Many ideas that are set upon us that seemingly fit, do not allow us to grow. Conversely, if we fit ourselves to a particular idea, then we've merely pigeon-holed ourselves. Enter, meaningful conversations and the prick of the needle of inquiry. Having friends who have the courage to have these difficult conversations enable us to wrestling in the mud of our suppositions, superstitions, assumptions, presumptions and all manner of confronting our opinions and beliefs. All the wrestling exposes those ideas for what they are--likely a strange brew of opinions masquerading as facts, myths accepted as truths and authentic embraces of values that are integral to our core being.
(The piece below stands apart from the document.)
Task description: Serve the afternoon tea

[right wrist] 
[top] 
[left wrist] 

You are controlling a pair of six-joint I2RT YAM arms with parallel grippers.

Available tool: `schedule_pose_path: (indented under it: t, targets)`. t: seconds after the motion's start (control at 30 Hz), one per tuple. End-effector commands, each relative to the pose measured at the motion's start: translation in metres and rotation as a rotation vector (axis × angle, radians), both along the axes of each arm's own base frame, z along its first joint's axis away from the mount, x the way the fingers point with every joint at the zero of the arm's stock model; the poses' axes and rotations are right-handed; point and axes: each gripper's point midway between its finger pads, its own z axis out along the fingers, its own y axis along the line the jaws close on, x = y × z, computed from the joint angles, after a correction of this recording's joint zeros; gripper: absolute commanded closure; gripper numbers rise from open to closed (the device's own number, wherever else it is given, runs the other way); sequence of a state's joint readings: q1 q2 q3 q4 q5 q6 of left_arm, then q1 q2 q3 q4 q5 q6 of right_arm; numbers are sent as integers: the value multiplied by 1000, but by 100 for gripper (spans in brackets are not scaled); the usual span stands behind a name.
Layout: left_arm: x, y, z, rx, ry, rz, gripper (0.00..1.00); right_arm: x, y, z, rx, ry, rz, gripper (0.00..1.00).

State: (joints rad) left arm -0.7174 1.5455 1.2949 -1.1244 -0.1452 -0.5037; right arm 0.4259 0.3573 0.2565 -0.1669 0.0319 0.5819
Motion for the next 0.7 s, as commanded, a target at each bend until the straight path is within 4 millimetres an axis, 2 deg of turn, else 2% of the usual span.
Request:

If our beliefs fit us and we've gone through that mud wrestling match and still feel that way, then that simply means one of two things: either we've gone through an inquiry and arrived at valid conclusions, or the mud wrestling was merely a thrown fight. Regardless, we are always the better for it.
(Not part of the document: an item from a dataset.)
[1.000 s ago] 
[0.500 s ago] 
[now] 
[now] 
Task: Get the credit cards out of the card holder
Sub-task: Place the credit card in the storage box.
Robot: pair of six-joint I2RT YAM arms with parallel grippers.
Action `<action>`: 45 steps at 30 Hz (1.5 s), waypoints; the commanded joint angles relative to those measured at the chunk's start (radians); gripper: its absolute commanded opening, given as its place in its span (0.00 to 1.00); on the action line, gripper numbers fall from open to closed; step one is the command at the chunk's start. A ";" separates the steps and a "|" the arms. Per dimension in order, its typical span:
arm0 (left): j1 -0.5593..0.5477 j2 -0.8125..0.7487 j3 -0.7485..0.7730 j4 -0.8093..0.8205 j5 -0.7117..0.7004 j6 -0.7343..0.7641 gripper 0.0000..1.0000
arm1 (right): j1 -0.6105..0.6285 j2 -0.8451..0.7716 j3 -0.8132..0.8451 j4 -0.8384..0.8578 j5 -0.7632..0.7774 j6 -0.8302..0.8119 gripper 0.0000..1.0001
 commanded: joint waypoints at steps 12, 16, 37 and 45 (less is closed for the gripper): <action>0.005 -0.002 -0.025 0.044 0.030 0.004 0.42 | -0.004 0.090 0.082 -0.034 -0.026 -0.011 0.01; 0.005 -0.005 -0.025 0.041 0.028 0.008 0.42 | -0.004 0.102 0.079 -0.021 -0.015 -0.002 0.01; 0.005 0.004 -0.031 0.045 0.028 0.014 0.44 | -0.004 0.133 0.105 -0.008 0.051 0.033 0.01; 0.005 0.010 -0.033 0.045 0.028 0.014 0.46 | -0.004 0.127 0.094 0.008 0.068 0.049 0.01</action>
Such conversations require a large degree of love and respect for the other person. I'm not a believer in the quaint opinion that we have to respect the beliefs of others. Rather, I believe that we respect people and how they comport themselves and treat others, and we respect their right to believe as they may. (That whole, "I may not defend what you say, but I will fight to the death for your right to say it"). Most importantly, if we seek to understand why a person believes as s/he does, we sometimes get at the root of the issue--either theirs or ours.
The simple question of "What are you reading?" followed by the insensitivity of NOT allowing my friend to 'wave off' the question, led to several years of meaningful conversations that I will have with Bob that will terminate when we leave this plane of existence. With the New Year looming ahead, perhaps the second best gift you can give yourself is first a sitting down with yourself to write a "What I believe essay".
What is the first best gift? Seeking someone in your life who will mud wrestle it to the ground with you. Get dirty. Feel the prick of the needle of inquiry. And revel in the expansion of your mind.